This pops up with some regularity in the Pentax world. Turns out Pentax made a
lot of radioactive lenses back in the day[0], and they sold them in
considerable quantity.

I happen to own one (a Super-Multi-Coated Takumar 50mm f/1.4), and can confirm
that sunlight works to clear the yellowing.

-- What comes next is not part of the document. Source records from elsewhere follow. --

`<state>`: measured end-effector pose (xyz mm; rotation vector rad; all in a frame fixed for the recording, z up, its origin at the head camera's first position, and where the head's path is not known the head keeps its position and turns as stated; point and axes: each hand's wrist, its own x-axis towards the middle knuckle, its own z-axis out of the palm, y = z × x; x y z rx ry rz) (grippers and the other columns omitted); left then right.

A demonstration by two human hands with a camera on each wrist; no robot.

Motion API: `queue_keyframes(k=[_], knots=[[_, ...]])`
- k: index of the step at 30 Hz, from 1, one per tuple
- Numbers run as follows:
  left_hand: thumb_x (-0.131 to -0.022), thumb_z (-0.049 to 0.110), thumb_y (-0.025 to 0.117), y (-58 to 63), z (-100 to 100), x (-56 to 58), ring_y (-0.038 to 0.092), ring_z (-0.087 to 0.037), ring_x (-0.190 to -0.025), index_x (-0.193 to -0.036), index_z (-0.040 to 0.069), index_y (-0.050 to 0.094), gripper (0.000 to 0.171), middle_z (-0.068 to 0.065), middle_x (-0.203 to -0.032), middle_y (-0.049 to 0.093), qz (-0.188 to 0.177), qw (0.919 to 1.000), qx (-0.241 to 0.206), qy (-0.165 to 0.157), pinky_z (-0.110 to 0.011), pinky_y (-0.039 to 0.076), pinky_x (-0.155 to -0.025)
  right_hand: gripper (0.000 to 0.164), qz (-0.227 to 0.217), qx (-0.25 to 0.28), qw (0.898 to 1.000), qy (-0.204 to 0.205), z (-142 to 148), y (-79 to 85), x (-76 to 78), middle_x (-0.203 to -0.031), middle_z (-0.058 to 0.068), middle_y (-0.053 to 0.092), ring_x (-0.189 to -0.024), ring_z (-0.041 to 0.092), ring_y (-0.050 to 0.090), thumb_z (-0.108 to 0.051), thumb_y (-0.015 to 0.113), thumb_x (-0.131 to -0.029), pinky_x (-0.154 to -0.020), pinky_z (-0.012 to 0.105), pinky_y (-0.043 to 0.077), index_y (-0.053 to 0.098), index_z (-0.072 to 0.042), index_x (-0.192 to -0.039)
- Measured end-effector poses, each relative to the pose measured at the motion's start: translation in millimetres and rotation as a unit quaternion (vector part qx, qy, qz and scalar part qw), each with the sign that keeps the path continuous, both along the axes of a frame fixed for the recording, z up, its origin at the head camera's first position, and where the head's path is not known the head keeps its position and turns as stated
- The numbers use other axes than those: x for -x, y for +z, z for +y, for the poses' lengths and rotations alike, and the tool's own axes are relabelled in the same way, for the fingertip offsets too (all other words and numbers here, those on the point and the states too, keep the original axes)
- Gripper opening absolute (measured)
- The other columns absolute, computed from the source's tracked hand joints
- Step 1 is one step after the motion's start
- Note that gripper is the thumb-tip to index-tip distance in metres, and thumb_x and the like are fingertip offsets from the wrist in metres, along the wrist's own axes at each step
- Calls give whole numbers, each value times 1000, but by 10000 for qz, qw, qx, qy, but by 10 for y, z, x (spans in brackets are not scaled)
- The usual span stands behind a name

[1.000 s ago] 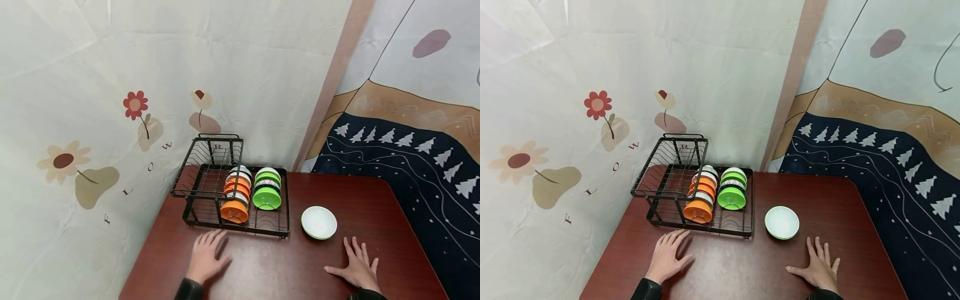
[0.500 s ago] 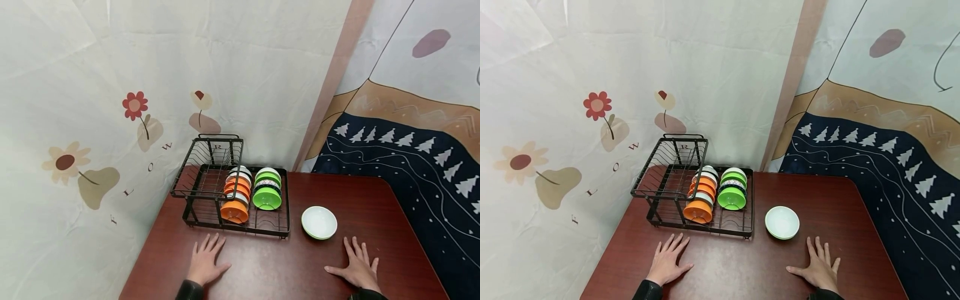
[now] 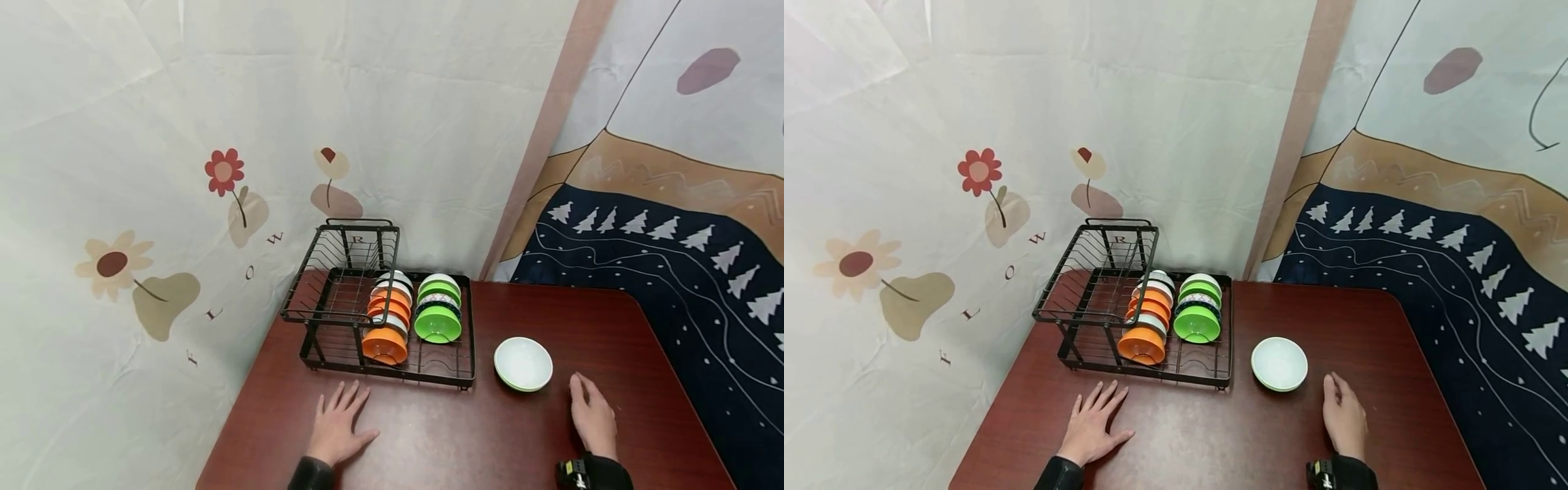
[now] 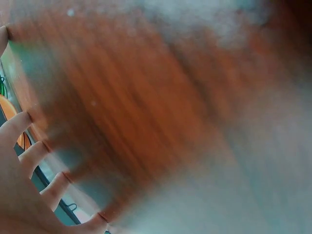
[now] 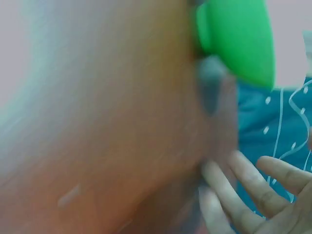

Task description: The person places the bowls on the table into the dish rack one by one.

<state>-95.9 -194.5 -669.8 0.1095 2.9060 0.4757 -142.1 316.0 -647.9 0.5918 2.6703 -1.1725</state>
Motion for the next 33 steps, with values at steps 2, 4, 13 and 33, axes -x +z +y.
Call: queue_keyframes(k=[2,4,13,33], knots=[[-89,69,79,2,0,-1,37,-44,-165,-164,27,55,89,-9,-175,49,-18,10000,-16,4,-82,22,-130,83,185,23,9997,-152,-97,42,92,-146,30,67,-121,49,71,-65,24,-116,-103,65,51,37,-3,-170],[-89,70,79,0,1,1,37,-44,-165,-164,27,55,89,-9,-175,48,-29,10000,-19,4,-82,22,-130,87,225,-143,9996,-28,-183,62,176,-125,28,75,-98,40,76,-70,30,-113,-88,55,53,39,-3,-168],[-89,72,77,-60,17,9,36,-44,-166,-165,30,53,90,-7,-176,46,-83,9999,-6,-89,-81,21,-131,52,543,-1344,9892,212,-444,85,296,-138,46,61,-115,64,64,-22,47,-110,-91,73,53,52,11,-150],[-91,73,75,-18,-15,8,35,-43,-167,-166,29,51,90,-8,-177,45,-130,9998,105,-70,-81,21,-132,40,2028,-1025,9721,-583,-464,359,275,-124,48,66,-111,72,61,-13,47,-109,-92,76,49,63,15,-132]])
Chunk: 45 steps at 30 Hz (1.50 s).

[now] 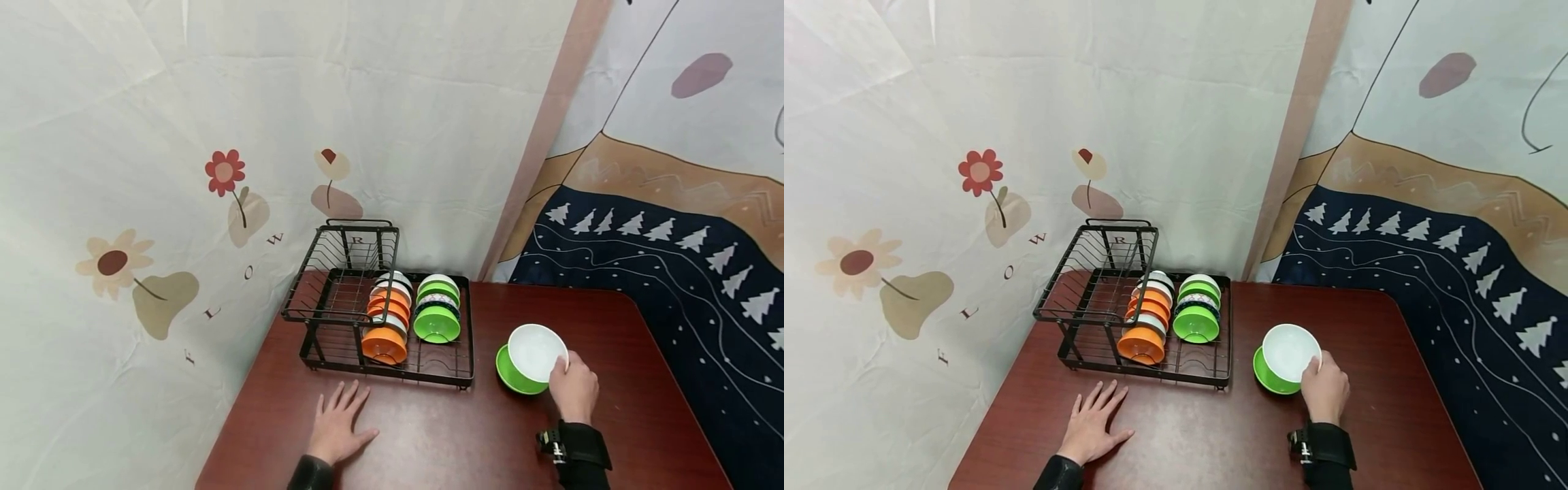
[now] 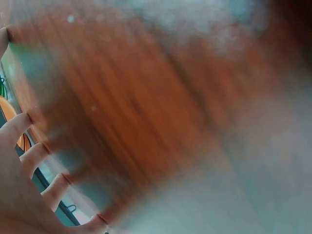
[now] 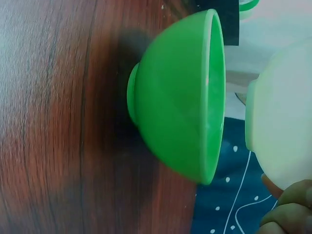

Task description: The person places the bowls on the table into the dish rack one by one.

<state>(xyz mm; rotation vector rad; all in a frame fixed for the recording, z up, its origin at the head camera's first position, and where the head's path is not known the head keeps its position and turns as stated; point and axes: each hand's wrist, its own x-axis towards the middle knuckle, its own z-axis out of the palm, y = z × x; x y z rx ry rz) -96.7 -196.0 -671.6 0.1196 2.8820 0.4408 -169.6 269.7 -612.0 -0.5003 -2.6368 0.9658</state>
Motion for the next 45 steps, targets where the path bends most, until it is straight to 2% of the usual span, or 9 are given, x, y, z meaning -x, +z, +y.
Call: queue_keyframes(k=[13,21,24,27,30,33,37,42,45], knots=[[-91,72,75,26,-25,-11,35,-44,-166,-166,29,51,90,-8,-176,46,15,10000,14,19,-81,20,-132,40,-15,159,9961,871,-653,84,74,-124,45,69,-111,64,66,-13,50,-113,-95,72,55,63,16,-136],[-90,71,77,0,-25,-18,37,-44,-165,-165,28,53,90,-8,-176,47,85,10000,-33,16,-81,23,-131,37,162,121,9952,960,-852,109,107,-116,44,72,-106,64,68,-10,51,-109,-91,71,55,67,17,-130],[-90,65,80,45,40,0,45,-44,-160,-160,23,59,84,-10,-170,54,307,9995,-22,-6,-79,31,-128,36,415,15,9946,956,-825,21,130,-110,43,73,-100,64,68,-11,53,-107,-85,69,56,69,15,-125],[-92,53,83,135,210,12,61,-39,-145,-151,17,66,71,-11,-155,66,901,9957,-129,-172,-71,49,-118,36,634,10,9930,992,-820,-29,122,-107,44,73,-96,65,67,-12,53,-106,-82,70,55,69,16,-121],[-97,42,82,280,496,45,71,-33,-130,-146,15,68,58,-8,-141,74,1424,9868,-641,-426,-61,60,-107,36,787,-85,9922,960,-808,-138,136,-104,40,75,-92,62,69,-15,54,-105,-78,68,55,72,13,-118],[-104,35,76,473,821,159,75,-25,-119,-151,13,63,54,-5,-134,76,1428,9742,-1646,-586,-51,64,-102,34,804,-103,9919,982,-810,-196,158,-104,39,75,-91,63,69,-15,54,-106,-76,70,54,72,12,-117],[-111,39,66,706,1174,419,77,-18,-91,-160,6,51,61,-10,-117,80,773,9446,-3145,-536,-34,66,-84,34,827,-22,9904,1105,-836,-268,217,-105,39,75,-92,64,68,-15,55,-107,-77,69,55,72,11,-119],[-115,35,59,838,1484,676,66,-15,-59,-157,1,49,55,-24,-94,78,-276,8946,-4455,-216,-49,67,-61,31,939,-179,9870,1293,-831,-587,342,-104,35,78,-88,59,71,-14,56,-107,-71,66,56,73,7,-121],[-112,18,58,846,1604,730,61,-9,-51,-149,-1,54,42,-17,-76,73,-351,8933,-4480,-69,-52,66,-56,30,999,-339,9838,1447,-848,-669,358,-103,33,78,-86,56,72,-16,55,-109,-68,63,57,73,6,-120]])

If you're trying to avoid radioactive lenses, I believe pretty much everything
Pentax made after the SMC PENTAX-M is non-radioactive. I have a SMC PENTAX-M
50mm f/1.4 as well that shows no signs of yellowing.

[0]
[https://news.ycombinator.com/item?id=20612636](https://news.ycombinator.com/item?id=20612636)
<\- scroll down ginko's link, there are scads of them.

------
dsr_
Quick reminder for people who have forgotten:

alpha particles are Helium nuclei. They are big, slow, and are easily absorbed
by a couple of centimeters of air.

beta particles are high speed electrons (or positrons). They can be stopped by
a couple of millimeters of aluminum, but they emit gamma radiation while being
slowed.

gamma radiation is high energy photons, everything stronger than X-rays. You
need a lot of dense material to stop them. Some elements, when absorbing gamma
photons, will emit a free neutron.

Slow neutrons get absorbed by atoms; fast neutrons knock atoms apart. Either
of these can produce unstable isotopes that may themselves emit radiation.

------
i_am_proteus
Another famous radioactive lens is the Kodak Aero Ekar 7"/2.5. The "aero" in
the name refers to the design purpose of the lens: aerial photography.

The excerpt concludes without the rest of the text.